Ich schlenderte, den Drilling über der Schulter, wieder einmal mit leeren Händen heimwärts. Da sah ich, noch von-den Waldstämmen aus, über dem dunklen Hügelkamm mit der Wintersaat die schmale Silhouette eines Rehhalses. Unbeweglich starrte es auf mich Unbeweglichen. Dann war es im Nu verschwunden; auch gab es ja kein Schußlicht mehr. Aha, die Wintersaat: das war schmackhafter als die Herbstwiesen, wo man sich die frischen Gräser erst heraussuchen mußte. Mit der Wintersaat dort mußte ich sie bekommen!

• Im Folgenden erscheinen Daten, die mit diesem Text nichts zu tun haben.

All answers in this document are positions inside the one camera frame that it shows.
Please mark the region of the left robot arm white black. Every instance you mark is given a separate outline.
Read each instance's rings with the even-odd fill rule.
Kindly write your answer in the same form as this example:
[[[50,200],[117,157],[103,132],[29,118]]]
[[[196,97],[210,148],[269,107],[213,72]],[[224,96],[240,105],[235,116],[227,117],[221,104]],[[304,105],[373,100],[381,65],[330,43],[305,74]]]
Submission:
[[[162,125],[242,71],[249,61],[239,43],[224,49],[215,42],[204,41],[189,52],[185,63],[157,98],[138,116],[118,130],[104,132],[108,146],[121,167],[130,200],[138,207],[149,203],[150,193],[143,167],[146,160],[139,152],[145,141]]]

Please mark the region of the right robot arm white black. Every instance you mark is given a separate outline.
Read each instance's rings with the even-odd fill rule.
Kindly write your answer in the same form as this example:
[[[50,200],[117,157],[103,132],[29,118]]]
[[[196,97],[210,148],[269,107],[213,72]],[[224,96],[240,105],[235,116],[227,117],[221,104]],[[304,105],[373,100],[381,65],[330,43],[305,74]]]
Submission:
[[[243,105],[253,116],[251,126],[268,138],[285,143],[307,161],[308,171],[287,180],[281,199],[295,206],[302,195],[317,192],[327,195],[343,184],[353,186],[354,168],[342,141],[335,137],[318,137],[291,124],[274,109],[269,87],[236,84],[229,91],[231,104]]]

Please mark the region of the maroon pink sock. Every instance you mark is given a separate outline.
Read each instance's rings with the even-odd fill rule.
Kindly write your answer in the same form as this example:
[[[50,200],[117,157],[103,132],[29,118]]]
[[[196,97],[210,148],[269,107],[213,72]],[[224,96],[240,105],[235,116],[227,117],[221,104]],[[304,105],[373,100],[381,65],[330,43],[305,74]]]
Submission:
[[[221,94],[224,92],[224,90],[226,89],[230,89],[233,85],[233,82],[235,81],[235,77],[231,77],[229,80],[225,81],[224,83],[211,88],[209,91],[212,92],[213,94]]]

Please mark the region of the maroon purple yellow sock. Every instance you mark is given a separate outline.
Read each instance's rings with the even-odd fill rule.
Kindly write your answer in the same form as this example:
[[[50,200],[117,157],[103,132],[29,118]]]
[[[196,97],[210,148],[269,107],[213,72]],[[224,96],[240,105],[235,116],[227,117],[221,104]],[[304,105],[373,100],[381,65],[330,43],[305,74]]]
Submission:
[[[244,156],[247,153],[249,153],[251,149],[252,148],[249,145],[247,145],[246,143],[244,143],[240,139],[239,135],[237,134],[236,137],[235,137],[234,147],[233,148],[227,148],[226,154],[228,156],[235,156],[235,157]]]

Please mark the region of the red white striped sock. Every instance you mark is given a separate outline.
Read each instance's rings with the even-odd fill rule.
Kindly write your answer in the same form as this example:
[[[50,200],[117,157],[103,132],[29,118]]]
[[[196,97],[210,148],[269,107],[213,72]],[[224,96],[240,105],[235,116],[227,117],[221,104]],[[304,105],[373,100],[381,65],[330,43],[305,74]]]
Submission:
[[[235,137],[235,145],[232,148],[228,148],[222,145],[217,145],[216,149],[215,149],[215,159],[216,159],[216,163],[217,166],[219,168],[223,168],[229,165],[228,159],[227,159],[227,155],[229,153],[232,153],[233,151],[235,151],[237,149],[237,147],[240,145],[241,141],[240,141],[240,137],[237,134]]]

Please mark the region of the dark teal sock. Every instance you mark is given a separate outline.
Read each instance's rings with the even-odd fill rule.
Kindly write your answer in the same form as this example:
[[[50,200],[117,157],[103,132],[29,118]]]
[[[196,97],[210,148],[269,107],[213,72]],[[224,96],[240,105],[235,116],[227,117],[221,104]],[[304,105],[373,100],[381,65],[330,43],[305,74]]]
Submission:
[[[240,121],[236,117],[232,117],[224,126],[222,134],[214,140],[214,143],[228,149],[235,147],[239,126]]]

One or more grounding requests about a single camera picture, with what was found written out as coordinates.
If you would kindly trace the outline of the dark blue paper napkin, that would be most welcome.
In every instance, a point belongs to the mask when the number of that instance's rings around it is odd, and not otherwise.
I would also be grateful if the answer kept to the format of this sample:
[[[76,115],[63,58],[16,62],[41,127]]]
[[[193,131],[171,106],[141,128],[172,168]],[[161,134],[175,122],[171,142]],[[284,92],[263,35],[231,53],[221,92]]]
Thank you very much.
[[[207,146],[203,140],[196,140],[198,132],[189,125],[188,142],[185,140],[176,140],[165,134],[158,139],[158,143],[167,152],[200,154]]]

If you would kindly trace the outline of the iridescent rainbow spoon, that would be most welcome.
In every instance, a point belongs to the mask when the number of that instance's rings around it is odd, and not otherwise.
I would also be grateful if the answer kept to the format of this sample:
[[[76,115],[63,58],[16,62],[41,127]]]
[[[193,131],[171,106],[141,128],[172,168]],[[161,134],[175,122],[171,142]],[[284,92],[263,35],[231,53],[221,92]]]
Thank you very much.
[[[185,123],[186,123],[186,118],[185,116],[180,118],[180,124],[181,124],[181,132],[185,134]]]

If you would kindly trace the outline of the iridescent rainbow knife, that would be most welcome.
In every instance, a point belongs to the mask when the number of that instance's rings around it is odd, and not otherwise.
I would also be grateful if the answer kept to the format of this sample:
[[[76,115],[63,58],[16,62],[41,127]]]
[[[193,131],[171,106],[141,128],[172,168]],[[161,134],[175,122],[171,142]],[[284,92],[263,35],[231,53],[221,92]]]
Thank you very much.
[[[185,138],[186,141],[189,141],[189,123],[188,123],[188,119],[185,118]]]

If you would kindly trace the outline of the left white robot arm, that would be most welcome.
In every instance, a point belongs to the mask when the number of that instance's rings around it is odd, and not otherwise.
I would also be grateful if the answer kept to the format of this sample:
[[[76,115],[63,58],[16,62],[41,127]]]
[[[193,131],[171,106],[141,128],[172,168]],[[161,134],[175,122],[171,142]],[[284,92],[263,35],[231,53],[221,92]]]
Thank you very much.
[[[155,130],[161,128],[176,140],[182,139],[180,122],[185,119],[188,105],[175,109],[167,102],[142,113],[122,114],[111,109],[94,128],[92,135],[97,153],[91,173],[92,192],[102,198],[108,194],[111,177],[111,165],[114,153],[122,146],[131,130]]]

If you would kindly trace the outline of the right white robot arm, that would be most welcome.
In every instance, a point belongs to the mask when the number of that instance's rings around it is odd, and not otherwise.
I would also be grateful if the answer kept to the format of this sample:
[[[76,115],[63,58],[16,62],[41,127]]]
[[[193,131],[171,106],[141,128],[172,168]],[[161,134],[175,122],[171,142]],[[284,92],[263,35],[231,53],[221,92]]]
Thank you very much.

Von drei Seiten umstand der Wald diesen jungen Winterroggen: quer über den Kamm der Kiefernhochwald, von wo die Rehe kamen; unten, dem Kamme gleichlaufend, zog sich der Eichenwald, und gegenüber wuchs die Tannen-Schonung. Am nächsten Abend setzte ich mich oben am Hochwald an, doch da traten die Rehe unten, bei den Eichen, heraus. Am folgenden setzte ich mich bei den Eichen an; doch da kamen zwei Frauen aus dem Dorf, laut plaudernd und lachend, vorüber — da war die knappe Viertelstunde Schußlicht schon vorüber. Und dann versuchte ich es mit der Tannenschonung. Aber nun trat das Wild 250 Meter tiefer unten aus. An ein Heranpürschen war bei der Totenstille und der knappen Zeit nicht zu denken. Am nächsten Vormittag baute ich mir einen Ansitz wieder am Hochwald, jedoch nahe den Eichen, und dachte: jetzt oder nie.

Eine Stunde saß ich da am Abend: so unbeweglich, daß sich mir eine Meise auf den Flintenlauf setzte. Werden sie kommen? Und nun kamen sie wirklich leise, leise aus dem Hochwald — eine Ricke und zwei erwachsene Kitze, in hundert Meter Entfernung. Dieser Augenblick vorher ist der schönste: grau der Abendhimmel, graugrün das Feld, grau die Rehe, und grau, voll gewölbter Finsternisse, der Wald — alles gesenkten Hauptes bereit, in das kalte Nachtdunkel zu versinken. Dabei sieht man nie, wie die Rehe heraustreten, sondern sie sind plötzlich, geheimnisvoll, da.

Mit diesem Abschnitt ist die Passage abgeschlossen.